As for why the author chose not to chain, only they can tell us that. The SCT is not exhaustive so we will have to expect some of our working solutions to not be accepted. Such is the case.

1 Like

Remember to print your user_input

This is how mine looks like

print "What are you thinking?"
user_input = gets.chomp
user_input.downcase!

if user_input.include? "s"
  user_input.gsub!(/s/,"th")
else
  print "not cool"
end

print "This is what you said #{user_input}"

print “This is what you said #{user_input}”

1 Like

I keep getting this code rejected though it is almost identical to the first lesson

print "Please input your string: "
user_input=gets.chomp
user_input=gets.downcase!

if user_input.include? "s" 
  user_input.gsub!(/s/, "th")
else
  puts "error 1"
end

puts "This is what you said #{user_input}"

Solution:

print "Please input your string: "
user_input=gets.chomp
user_input.downcase!

if user_input.include? "s" 
  user_input.gsub!(/s/, "th")
else
  puts "error 1"
end

puts "This is what you said #{user_input}"

Dont do gets.downcase

1 Like

This form of statement is an assignment that will be one of two outcomes,

  1. the user’s input transformed, provided there is at least one capital letter; else,
  2. nil (when there are no capital letters in the input).

The above is in-place, meaning the method acts directly upon the string object. In its present state (without puts) the object will either be transformed (contains capital letter(s)) or remain as is (no capitals present in original string).

s = 'forty-two'
s.downcase!
puts s    # forty-two

s = 'forty-two'
puts s.downcase!    #  nil (a blank line)

SACK OF CRAP! The instructions do not make sense, noting is clear to understand for beginners! this is my code

print "Pleathe enter a thtring: " 
user_input = gets.chomp
user_input.downcase!

if user_input.include? "s"
  user_input.gsub!(/s/, "th")

It is identical to the example but it would not let me proceed, why?

My apologies if I have missed an explanation on this, but looking for the “why” here:

Why is it that, when using the following code and providing an input with no uppercase letters at all, user_input becomes nil?

user_input = gets.chomp.downcase!

I can see that it does it, and it appears to do the same when I try running this from irb in the macOS Terminal as well - I tried it there to verify.
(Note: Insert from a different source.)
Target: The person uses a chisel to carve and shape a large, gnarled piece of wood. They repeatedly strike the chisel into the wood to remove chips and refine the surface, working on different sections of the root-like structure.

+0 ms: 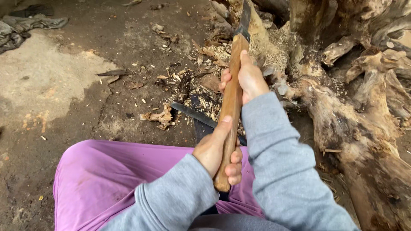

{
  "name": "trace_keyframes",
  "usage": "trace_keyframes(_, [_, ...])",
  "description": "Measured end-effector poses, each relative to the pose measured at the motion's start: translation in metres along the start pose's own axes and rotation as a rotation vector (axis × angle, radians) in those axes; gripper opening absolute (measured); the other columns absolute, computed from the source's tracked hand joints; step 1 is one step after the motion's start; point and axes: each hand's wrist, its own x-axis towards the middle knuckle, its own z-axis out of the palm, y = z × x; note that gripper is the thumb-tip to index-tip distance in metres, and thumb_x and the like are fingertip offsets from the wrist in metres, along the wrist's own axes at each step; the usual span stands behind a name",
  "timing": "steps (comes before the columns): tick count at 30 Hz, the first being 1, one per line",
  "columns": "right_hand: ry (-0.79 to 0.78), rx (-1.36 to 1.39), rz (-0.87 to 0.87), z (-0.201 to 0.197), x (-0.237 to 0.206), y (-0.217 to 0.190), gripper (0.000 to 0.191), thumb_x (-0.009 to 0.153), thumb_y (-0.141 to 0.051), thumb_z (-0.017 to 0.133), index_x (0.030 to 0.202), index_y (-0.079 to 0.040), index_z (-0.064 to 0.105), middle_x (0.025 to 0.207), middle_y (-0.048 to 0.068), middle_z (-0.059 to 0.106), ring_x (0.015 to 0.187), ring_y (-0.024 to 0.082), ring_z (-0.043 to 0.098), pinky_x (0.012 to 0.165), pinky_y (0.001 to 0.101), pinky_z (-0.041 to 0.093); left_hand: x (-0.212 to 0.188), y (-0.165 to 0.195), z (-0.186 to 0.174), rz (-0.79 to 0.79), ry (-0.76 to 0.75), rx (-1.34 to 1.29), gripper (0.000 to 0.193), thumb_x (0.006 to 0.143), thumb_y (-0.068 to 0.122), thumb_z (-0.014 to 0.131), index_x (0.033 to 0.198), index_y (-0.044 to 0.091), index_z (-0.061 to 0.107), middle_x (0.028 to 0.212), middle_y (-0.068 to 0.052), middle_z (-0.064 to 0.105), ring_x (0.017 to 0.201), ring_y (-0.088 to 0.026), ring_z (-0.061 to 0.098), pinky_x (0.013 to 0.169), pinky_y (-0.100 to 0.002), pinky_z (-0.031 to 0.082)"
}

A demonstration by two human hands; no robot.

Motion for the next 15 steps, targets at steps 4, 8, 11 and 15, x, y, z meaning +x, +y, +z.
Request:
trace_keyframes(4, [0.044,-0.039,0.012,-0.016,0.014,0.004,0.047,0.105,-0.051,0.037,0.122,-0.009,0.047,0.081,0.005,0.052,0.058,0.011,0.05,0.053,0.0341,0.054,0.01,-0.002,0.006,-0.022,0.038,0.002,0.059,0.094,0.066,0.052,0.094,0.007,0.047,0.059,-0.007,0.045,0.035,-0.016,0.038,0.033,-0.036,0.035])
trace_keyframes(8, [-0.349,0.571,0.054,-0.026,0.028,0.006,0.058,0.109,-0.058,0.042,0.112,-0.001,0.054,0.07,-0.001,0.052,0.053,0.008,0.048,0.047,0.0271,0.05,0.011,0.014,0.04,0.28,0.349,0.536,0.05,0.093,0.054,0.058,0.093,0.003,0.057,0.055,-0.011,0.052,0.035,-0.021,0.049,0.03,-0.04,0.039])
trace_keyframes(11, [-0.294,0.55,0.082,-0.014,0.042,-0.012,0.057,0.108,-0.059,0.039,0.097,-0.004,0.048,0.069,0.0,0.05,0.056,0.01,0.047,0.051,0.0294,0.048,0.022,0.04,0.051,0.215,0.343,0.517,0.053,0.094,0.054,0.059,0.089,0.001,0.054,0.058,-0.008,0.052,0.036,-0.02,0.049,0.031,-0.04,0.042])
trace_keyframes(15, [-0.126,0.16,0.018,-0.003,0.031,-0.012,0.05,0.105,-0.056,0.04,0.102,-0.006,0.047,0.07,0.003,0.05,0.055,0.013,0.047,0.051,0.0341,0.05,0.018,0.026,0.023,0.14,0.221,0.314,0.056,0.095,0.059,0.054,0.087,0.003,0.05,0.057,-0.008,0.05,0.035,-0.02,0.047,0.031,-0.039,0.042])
I see that the solution did not string the methods together. Trying to understand the reason why this does not work, not just looking for the solve.

I believe it is missing the end to close out the if statement?

gets means get string, and the .chomp method removes trailing white space. The string is referable and assignable.

puts gets.chomp      # referrable

user = gets.chomp    # assignable

We can also chain downcase with equal effect owing that the methods are associated with the reference or assignment.

The bang operator modifies a method expression since it carries out the method it is chained to, but when no change takes place in the operation it has nothing to write back onto the reference or assignment and ends up yielding nil.

If we attempt to invoke a class method on nil (that is not a nilClass method) it will raise an error. .include? is a method of the String class, hence the error.

Makes sense - thank you for the detailed response!